Fabio regresó a la habitación a oscuras y se tumbó dándole la espalda. Le tocaba ducharse a ella, pero no se movió. Sentía que iba a ocurrir algo, estaba en el aire.
Aún un minuto, quizá dos, tardó él en hablar.
– Ali.
– ¿Sí?
Él calló un momento antes de decir en voz baja:
– Yo así no puedo más.
Alice sintió que las palabras se le agarraban al vientre como plantas trepadoras brotadas repentinamente en la cama. No contestó. Dejó que él continuara.
– Sé lo que pasa. -Su voz era más clara, resonaba en el cuarto con un eco metálico-. Tú no quieres que me meta, ni siquiera que hable, pero… -Se interrumpió.
Alice, cuyos ojos se habían habituado a la oscuridad, podía distinguir la forma de los muebles -la butaca, el armario, la cómoda con espejo, en el cual nada se reflejaba- y los sentía como una presencia quieta y opresiva.

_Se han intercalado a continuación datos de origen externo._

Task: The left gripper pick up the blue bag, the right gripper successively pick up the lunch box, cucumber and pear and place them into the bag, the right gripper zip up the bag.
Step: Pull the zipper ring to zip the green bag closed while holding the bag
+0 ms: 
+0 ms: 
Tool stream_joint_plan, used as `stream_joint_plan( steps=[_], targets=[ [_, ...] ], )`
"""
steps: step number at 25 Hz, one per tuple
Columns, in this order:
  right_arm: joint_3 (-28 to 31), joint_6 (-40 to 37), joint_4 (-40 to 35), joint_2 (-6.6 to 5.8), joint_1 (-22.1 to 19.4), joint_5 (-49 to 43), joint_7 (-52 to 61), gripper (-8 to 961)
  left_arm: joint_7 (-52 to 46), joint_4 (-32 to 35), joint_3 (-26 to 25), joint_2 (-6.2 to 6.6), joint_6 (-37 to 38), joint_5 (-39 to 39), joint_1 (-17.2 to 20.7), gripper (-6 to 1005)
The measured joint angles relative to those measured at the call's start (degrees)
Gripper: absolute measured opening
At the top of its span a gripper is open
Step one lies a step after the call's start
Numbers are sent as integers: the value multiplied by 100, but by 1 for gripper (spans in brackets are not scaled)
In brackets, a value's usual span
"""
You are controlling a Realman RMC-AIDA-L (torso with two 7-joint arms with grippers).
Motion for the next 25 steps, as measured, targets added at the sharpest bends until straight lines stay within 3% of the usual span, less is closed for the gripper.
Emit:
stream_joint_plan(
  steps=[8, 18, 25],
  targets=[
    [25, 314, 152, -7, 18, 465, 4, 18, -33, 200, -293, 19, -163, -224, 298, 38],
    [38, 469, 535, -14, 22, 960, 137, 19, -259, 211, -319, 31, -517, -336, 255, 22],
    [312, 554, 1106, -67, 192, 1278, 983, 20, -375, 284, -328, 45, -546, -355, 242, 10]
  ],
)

Recordó la habitación de sus padres y pensó que se parecía a la suya, que todos los dormitorios del mundo se parecían. Y se preguntó qué temía más, si perderlo a él o perder todas aquellas cosas: las cortinas, los cuadros, la alfombra, toda la seguridad bien doblada en los cajones.
– Esta noche apenas has comido un par de calabacines -prosiguió Fabio.
– No tenía hambre -replicó ella casi automáticamente. Y pensó: Era eso.
– Y ayer igual. La carne ni la probaste. La hiciste trocitos y la escondiste bajo el mantel. ¿O es que crees que soy idiota?
Alice se agarró a las sábanas. ¿Cómo había podido creer que él no se daría cuenta? Y pensó en los cientos, los miles de veces que había escondido comida delante de su marido, y se preguntó con rabia qué habría pensado él.